[Stored items]
☆ ☆ ☆ ☆

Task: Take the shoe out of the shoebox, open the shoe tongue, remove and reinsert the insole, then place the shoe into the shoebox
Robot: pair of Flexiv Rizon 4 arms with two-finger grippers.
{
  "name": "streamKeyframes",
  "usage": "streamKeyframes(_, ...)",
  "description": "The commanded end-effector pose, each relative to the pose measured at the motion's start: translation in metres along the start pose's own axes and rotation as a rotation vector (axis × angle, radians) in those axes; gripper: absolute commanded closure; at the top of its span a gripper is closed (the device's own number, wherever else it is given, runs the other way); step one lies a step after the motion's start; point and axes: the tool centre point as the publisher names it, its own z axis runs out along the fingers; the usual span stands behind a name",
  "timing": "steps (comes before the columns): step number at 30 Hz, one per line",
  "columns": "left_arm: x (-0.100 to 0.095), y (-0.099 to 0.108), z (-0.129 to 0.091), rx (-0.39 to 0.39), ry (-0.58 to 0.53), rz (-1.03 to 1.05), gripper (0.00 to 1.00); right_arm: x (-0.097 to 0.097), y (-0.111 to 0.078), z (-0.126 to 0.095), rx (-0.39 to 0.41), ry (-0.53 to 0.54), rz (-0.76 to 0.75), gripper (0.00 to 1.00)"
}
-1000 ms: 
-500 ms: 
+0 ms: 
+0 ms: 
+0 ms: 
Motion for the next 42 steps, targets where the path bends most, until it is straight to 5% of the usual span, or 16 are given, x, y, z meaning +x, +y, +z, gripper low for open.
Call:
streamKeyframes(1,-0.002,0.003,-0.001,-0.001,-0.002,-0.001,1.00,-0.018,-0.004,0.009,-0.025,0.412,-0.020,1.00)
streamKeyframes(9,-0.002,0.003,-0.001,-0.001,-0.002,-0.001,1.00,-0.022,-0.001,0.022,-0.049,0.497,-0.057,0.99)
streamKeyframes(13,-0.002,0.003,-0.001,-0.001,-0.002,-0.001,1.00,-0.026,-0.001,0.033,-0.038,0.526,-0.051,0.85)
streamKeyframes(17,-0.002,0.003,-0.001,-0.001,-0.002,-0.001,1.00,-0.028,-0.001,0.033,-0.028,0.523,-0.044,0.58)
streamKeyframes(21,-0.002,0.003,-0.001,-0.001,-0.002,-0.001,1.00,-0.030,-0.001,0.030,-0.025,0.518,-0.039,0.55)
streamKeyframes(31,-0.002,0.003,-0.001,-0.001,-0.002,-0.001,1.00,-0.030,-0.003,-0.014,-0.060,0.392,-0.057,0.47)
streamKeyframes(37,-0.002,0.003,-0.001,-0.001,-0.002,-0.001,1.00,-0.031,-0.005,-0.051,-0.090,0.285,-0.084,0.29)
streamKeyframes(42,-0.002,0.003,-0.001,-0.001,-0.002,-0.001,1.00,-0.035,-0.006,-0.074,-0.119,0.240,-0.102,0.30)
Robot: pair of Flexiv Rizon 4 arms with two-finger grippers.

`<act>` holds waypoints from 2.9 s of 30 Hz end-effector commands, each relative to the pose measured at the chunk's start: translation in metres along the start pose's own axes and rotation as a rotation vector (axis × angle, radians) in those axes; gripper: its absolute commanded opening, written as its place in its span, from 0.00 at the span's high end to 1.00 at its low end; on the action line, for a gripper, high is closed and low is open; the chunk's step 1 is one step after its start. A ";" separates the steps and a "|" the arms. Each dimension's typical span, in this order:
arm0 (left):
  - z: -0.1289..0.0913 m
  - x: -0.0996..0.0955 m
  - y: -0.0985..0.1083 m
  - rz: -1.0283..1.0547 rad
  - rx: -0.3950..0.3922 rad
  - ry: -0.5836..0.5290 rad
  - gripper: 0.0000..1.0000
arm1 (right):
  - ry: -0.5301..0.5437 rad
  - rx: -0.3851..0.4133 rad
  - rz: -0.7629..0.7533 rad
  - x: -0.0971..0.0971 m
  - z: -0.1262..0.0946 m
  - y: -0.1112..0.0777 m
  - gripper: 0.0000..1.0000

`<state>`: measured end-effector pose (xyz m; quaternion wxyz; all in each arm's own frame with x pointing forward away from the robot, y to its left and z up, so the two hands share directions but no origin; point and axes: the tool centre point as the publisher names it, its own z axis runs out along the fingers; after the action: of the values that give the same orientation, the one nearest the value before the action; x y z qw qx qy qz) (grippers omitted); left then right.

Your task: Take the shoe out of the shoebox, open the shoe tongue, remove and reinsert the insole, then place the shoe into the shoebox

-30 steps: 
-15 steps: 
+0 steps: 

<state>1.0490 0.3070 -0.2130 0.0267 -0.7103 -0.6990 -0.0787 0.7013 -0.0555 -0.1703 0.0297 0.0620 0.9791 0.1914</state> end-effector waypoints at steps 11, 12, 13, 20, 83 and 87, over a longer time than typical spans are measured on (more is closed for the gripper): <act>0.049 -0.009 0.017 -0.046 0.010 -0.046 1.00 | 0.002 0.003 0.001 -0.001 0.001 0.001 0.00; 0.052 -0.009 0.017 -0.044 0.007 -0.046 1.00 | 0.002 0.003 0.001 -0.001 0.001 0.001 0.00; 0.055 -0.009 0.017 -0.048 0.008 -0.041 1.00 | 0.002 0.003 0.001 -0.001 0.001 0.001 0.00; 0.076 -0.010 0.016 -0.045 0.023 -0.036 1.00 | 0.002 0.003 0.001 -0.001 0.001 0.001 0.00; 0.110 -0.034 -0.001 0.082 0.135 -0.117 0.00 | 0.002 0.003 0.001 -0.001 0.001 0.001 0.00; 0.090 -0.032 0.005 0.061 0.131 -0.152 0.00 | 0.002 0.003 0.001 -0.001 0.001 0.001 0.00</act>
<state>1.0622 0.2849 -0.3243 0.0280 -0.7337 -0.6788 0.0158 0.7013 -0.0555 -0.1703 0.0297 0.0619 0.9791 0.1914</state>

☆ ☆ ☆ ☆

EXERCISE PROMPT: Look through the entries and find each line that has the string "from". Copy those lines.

TASK SOLUTION:
`<act>` holds waypoints from 2.9 s of 30 Hz end-effector commands, each relative to the pose measured at the chunk's start: translation in metres along the start pose's own axes and rotation as a rotation vector (axis × angle, radians) in those axes; gripper: its absolute commanded opening, written as its place in its span, from 0.00 at the span's high end to 1.00 at its low end; on the action line, for a gripper, high is closed and low is open; the chunk's step 1 is one step after its start. A ";" separates the steps and a "|" the arms. Each dimension's typical span, in this order:
`<state>`: measured end-effector pose (xyz m; quaternion wxyz; all in each arm's own frame with x pointing forward away from the robot, y to its left and z up, so the two hands share directions but no origin; point and axes: the tool centre point as the publisher names it, its own z axis runs out along the fingers; after the action: of the values that give the same orientation, the one nearest the value before the action; x y z qw qx qy qz) (grippers omitted); left then right.

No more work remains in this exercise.